Data provided:
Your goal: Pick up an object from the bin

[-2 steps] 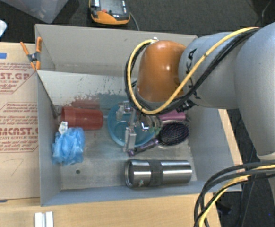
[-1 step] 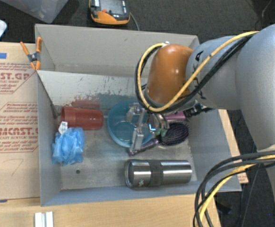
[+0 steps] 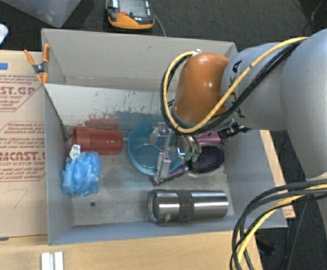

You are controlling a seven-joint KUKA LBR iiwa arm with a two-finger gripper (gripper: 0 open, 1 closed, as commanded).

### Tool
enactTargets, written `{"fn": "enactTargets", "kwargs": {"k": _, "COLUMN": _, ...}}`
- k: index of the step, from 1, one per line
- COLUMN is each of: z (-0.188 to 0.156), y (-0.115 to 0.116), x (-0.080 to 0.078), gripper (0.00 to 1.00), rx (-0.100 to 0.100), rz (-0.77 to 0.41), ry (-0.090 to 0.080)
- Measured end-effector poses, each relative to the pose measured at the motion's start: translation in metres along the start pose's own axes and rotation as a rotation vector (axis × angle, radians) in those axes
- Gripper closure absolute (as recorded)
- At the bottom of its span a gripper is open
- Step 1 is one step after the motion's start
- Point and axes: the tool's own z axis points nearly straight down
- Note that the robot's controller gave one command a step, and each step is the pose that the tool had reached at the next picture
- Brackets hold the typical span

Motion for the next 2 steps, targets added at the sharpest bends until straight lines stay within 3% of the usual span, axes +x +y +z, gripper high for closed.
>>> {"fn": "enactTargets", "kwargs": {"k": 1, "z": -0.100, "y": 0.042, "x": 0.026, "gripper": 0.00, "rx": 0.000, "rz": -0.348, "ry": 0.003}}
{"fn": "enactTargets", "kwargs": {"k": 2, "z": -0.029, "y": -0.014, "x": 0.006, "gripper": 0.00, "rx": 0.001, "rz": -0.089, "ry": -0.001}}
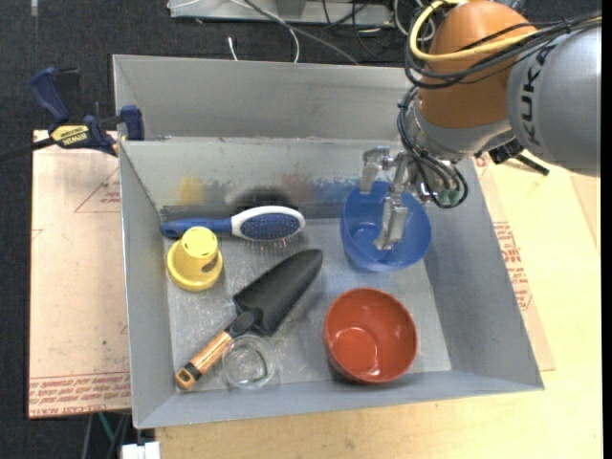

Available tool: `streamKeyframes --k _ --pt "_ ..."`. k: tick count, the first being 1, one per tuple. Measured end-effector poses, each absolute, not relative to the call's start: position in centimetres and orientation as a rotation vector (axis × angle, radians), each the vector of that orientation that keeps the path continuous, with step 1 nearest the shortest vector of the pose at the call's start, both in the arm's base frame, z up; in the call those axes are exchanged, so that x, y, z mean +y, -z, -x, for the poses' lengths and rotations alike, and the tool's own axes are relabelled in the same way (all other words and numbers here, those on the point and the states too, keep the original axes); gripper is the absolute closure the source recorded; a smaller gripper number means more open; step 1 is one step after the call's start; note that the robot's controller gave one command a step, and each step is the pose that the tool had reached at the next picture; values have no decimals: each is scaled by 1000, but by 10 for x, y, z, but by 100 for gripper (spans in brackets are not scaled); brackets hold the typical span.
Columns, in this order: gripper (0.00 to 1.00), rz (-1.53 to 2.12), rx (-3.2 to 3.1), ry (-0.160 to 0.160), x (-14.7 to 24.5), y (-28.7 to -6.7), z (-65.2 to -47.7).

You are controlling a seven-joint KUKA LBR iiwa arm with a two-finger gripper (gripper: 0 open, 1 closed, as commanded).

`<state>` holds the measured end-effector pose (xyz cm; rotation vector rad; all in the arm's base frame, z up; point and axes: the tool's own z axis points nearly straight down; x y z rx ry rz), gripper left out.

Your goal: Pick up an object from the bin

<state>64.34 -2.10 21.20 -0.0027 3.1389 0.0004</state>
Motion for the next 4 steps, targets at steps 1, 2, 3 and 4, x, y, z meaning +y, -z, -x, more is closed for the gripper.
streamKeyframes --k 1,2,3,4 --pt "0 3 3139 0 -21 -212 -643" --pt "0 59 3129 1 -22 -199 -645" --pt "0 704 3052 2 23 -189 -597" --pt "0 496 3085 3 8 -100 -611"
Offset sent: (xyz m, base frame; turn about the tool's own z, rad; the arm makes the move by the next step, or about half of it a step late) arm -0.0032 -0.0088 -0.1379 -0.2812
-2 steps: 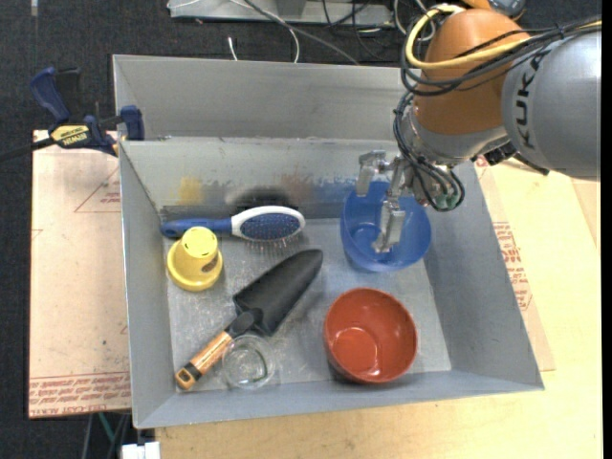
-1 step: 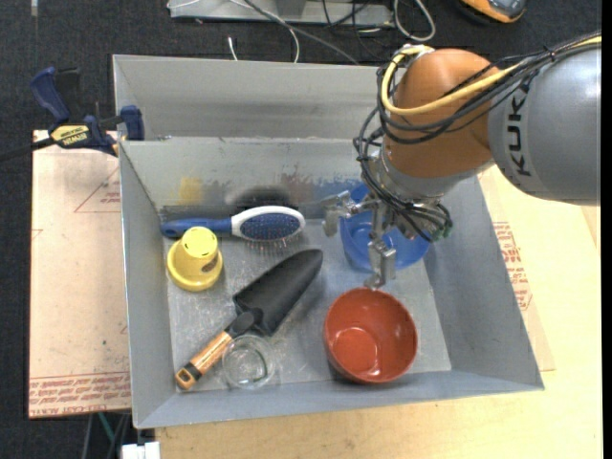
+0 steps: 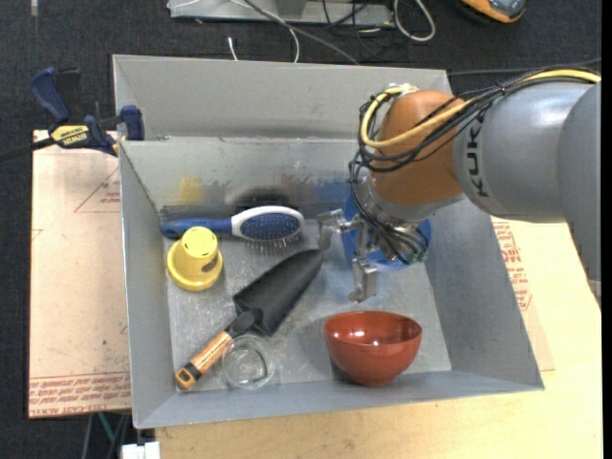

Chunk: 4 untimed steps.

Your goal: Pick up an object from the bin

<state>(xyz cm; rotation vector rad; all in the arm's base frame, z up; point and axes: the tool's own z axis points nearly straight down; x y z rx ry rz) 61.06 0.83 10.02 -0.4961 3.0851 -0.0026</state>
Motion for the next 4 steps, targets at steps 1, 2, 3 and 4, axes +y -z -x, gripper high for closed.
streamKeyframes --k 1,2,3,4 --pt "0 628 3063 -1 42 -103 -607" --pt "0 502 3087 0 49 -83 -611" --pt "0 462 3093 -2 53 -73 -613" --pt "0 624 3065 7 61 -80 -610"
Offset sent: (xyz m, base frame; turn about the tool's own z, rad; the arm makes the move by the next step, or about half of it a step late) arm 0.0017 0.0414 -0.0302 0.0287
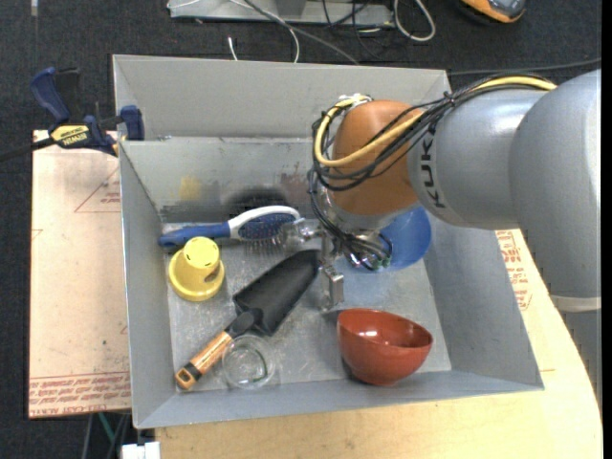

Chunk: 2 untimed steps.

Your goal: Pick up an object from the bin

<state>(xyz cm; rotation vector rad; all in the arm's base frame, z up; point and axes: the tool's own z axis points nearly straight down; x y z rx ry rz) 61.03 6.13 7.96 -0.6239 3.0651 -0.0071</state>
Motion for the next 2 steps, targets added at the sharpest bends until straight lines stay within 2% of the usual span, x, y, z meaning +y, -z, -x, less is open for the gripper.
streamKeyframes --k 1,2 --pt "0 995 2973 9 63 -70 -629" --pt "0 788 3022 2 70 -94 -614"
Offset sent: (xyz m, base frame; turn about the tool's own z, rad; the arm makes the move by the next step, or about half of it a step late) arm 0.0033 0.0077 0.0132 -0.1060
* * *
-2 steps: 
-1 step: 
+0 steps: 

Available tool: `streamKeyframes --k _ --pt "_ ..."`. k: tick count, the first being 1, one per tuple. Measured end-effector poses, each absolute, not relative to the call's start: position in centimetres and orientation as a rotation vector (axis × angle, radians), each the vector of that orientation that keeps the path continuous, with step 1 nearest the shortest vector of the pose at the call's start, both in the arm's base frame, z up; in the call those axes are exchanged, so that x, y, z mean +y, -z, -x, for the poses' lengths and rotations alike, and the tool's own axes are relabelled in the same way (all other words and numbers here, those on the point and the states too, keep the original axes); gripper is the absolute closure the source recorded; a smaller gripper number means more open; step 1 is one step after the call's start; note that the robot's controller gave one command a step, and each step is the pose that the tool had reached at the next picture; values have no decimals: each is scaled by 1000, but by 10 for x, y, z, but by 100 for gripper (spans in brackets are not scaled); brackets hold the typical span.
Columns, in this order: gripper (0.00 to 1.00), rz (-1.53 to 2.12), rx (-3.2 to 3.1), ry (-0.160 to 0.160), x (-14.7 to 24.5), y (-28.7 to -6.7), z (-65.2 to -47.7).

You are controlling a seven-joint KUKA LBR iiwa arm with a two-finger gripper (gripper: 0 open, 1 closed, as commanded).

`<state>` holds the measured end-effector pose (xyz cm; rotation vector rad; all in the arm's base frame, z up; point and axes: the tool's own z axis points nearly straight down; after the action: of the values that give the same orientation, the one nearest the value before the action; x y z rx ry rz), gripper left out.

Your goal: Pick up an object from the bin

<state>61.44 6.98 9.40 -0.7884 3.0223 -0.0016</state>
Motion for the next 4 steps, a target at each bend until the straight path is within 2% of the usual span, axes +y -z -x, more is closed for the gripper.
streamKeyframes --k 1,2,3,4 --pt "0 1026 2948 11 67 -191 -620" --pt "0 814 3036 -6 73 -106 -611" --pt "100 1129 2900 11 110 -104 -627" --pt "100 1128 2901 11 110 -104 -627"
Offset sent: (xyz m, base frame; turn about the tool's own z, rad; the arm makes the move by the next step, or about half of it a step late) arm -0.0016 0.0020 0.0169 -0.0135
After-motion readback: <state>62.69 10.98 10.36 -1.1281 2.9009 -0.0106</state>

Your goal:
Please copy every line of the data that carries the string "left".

Answer box:
`<state>` holds the measured end-effector pose (xyz cm; rotation vector rad; all in the arm's base frame, z up; point and axes: the tool's own z axis points nearly straight down; x y z rx ry rz), gripper left out.
`<state>` holds the measured end-effector pose (xyz cm; rotation vector rad; all in the arm's base frame, z up; point and axes: the tool's own z axis points nearly straight down; after the action: of the values that give the same orientation, the one nearest the value before the action; x y z rx ry rz), gripper left out.

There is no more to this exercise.